**To do**
Output the material exactly, line by line.

**Data block**
►

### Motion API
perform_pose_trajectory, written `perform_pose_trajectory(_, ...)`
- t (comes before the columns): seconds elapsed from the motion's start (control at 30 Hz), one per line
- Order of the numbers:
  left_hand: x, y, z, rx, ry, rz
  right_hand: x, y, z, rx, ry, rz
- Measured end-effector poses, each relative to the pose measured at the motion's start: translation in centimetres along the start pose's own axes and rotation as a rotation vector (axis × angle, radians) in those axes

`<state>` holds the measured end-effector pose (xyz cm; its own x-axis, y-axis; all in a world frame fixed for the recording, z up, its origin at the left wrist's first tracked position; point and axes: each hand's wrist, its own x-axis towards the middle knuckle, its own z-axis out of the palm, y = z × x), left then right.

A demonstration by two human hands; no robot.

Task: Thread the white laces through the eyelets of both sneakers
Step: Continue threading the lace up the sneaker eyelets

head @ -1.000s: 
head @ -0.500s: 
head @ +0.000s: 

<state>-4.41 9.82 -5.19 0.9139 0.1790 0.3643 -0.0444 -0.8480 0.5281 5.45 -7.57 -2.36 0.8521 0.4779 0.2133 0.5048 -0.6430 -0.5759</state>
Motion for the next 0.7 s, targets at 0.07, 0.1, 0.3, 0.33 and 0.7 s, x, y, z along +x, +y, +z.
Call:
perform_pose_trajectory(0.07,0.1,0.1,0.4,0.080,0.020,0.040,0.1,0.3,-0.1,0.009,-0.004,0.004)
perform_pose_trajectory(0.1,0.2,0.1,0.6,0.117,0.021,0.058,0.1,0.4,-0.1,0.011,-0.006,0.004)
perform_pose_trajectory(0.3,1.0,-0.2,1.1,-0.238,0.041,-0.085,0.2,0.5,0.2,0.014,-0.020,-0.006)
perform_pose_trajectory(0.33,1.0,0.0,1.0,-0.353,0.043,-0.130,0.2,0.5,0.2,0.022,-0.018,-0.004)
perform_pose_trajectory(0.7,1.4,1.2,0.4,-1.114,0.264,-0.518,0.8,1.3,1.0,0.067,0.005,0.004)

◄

**Written solution**
### Motion API
perform_pose_trajectory, written `perform_pose_trajectory(_, ...)`
- t (comes before the columns): seconds elapsed from the motion's start (control at 30 Hz), one per line
- Order of the numbers:
  left_hand: x, y, z, rx, ry, rz
  right_hand: x, y, z, rx, ry, rz
- Measured end-effector poses, each relative to the pose measured at the motion's start: translation in centimetres along the start pose's own axes and rotation as a rotation vector (axis × angle, radians) in those axes

`<state>` holds the measured end-effector pose (xyz cm; its own x-axis, y-axis; all in a world frame fixed for the recording, z up, its origin at the left wrist's first tracked position; point and axes: each hand's wrist, its own x-axis towards the middle knuckle, its own z-axis out of the palm, y = z × x), left then right.

A demonstration by two human hands; no robot.

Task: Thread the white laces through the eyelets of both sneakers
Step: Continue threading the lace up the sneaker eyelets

head @ -1.000s: 
head @ -0.500s: 
head @ +0.000s: 

<state>-4.41 9.82 -5.19 0.9139 0.1790 0.3643 -0.0444 -0.8480 0.5281 5.45 -7.57 -2.36 0.8521 0.4779 0.2133 0.5048 -0.6430 -0.5759</state>
Motion for the next 0.7 s, targets at 0.07, 0.1, 0.3, 0.33 and 0.7 s, x, y, z along +x, +y, +z.
Call:
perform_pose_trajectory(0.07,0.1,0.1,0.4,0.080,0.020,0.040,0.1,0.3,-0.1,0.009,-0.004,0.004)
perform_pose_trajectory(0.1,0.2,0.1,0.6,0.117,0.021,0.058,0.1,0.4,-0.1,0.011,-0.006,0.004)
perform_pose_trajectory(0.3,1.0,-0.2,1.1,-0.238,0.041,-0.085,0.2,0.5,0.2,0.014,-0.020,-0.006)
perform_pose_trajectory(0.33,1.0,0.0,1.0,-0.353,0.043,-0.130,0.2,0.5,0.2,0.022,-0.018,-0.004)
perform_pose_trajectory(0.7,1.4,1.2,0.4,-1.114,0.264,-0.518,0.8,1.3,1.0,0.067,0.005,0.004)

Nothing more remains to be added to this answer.